_WHAT THIS TASK INVOLVES_
Provide an exact reproduction of every entry.
[[ TASK INPUT, beginning ]]
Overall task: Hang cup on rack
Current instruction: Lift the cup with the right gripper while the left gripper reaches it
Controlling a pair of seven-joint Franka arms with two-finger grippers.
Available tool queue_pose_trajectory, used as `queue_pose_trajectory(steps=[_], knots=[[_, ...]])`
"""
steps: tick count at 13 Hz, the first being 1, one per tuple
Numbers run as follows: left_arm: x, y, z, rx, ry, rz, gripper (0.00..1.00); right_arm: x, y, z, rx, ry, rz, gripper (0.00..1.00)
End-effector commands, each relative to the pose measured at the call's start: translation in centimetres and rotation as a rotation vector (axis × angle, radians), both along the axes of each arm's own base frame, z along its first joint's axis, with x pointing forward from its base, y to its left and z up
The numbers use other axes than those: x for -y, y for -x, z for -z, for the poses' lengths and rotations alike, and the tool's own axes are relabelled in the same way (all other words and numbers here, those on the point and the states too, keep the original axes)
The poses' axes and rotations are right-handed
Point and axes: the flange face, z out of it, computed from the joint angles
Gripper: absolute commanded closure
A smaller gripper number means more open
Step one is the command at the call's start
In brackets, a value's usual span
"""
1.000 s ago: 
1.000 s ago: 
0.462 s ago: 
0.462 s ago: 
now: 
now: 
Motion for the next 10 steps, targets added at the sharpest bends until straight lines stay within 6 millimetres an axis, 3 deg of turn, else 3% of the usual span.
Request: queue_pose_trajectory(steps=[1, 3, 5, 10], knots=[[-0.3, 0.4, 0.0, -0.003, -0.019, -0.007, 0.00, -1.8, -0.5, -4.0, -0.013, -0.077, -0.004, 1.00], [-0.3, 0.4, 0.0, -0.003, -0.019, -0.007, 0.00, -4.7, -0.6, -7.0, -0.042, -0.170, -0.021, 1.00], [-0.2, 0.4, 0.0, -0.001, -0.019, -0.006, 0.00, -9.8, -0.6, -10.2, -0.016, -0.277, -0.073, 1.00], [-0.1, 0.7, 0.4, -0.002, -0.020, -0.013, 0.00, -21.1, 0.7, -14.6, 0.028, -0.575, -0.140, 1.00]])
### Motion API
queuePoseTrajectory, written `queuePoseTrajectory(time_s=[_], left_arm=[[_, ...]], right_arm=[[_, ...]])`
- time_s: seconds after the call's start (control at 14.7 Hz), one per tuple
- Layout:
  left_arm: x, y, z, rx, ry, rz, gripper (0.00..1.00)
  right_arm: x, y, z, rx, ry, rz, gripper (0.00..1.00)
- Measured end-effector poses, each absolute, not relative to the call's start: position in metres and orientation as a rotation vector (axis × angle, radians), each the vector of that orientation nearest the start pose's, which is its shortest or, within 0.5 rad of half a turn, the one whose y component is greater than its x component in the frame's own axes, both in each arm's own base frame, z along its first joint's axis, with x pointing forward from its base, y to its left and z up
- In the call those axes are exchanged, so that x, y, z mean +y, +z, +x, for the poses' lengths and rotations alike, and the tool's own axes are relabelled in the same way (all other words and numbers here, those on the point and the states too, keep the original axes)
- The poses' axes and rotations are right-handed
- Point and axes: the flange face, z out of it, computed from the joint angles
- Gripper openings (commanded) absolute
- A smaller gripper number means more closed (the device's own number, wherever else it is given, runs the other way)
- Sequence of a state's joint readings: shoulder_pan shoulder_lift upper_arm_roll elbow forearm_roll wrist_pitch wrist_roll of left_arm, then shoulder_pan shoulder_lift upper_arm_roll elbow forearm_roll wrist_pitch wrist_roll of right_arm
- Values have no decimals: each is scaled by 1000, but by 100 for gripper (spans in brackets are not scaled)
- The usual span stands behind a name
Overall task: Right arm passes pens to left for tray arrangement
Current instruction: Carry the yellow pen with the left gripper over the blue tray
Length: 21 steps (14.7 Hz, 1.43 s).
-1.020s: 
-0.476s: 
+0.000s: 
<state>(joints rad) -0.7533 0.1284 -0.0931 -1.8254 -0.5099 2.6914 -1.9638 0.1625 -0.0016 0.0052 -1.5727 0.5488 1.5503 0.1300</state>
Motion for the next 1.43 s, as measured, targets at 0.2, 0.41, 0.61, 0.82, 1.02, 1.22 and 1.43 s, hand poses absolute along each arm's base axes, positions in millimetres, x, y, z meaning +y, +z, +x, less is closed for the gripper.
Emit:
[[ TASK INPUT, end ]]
_RESPONSE_
Overall task: Hang cup on rack
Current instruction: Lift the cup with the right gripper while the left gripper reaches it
Controlling a pair of seven-joint Franka arms with two-finger grippers.
Available tool queue_pose_trajectory, used as `queue_pose_trajectory(steps=[_], knots=[[_, ...]])`
"""
steps: tick count at 13 Hz, the first being 1, one per tuple
Numbers run as follows: left_arm: x, y, z, rx, ry, rz, gripper (0.00..1.00); right_arm: x, y, z, rx, ry, rz, gripper (0.00..1.00)
End-effector commands, each relative to the pose measured at the call's start: translation in centimetres and rotation as a rotation vector (axis × angle, radians), both along the axes of each arm's own base frame, z along its first joint's axis, with x pointing forward from its base, y to its left and z up
The numbers use other axes than those: x for -y, y for -x, z for -z, for the poses' lengths and rotations alike, and the tool's own axes are relabelled in the same way (all other words and numbers here, those on the point and the states too, keep the original axes)
The poses' axes and rotations are right-handed
Point and axes: the flange face, z out of it, computed from the joint angles
Gripper: absolute commanded closure
A smaller gripper number means more open
Step one is the command at the call's start
In brackets, a value's usual span
"""
1.000 s ago: 
1.000 s ago: 
0.462 s ago: 
0.462 s ago: 
now: 
now: 
Motion for the next 10 steps, targets added at the sharpest bends until straight lines stay within 6 millimetres an axis, 3 deg of turn, else 3% of the usual span.
Request: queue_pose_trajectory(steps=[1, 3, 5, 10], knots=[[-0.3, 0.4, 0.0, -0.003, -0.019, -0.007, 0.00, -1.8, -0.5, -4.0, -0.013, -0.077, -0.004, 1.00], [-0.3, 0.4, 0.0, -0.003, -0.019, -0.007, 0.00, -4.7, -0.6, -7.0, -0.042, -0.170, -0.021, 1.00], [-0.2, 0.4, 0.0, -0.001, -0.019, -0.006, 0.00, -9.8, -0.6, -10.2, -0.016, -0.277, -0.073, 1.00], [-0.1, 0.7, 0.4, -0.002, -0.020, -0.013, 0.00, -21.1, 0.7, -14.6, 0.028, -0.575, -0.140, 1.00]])
### Motion API
queuePoseTrajectory, written `queuePoseTrajectory(time_s=[_], left_arm=[[_, ...]], right_arm=[[_, ...]])`
- time_s: seconds after the call's start (control at 14.7 Hz), one per tuple
- Layout:
  left_arm: x, y, z, rx, ry, rz, gripper (0.00..1.00)
  right_arm: x, y, z, rx, ry, rz, gripper (0.00..1.00)
- Measured end-effector poses, each absolute, not relative to the call's start: position in metres and orientation as a rotation vector (axis × angle, radians), each the vector of that orientation nearest the start pose's, which is its shortest or, within 0.5 rad of half a turn, the one whose y component is greater than its x component in the frame's own axes, both in each arm's own base frame, z along its first joint's axis, with x pointing forward from its base, y to its left and z up
- In the call those axes are exchanged, so that x, y, z mean +y, +z, +x, for the poses' lengths and rotations alike, and the tool's own axes are relabelled in the same way (all other words and numbers here, those on the point and the states too, keep the original axes)
- The poses' axes and rotations are right-handed
- Point and axes: the flange face, z out of it, computed from the joint angles
- Gripper openings (commanded) absolute
- A smaller gripper number means more closed (the device's own number, wherever else it is given, runs the other way)
- Sequence of a state's joint readings: shoulder_pan shoulder_lift upper_arm_roll elbow forearm_roll wrist_pitch wrist_roll of left_arm, then shoulder_pan shoulder_lift upper_arm_roll elbow forearm_roll wrist_pitch wrist_roll of right_arm
- Values have no decimals: each is scaled by 1000, but by 100 for gripper (spans in brackets are not scaled)
- The usual span stands behind a name
Overall task: Right arm passes pens to left for tray arrangement
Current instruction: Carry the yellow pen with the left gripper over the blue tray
Length: 21 steps (14.7 Hz, 1.43 s).
-1.020s: 
-0.476s: 
+0.000s: 
<state>(joints rad) -0.7533 0.1284 -0.0931 -1.8254 -0.5099 2.6914 -1.9638 0.1625 -0.0016 0.0052 -1.5727 0.5488 1.5503 0.1300</state>
Motion for the next 1.43 s, as measured, targets at 0.2, 0.41, 0.61, 0.82, 1.02, 1.22 and 1.43 s, hand poses absolute along each arm's base axes, positions in millimetres, x, y, z meaning +y, +z, +x, less is closed for the gripper.
Emit:

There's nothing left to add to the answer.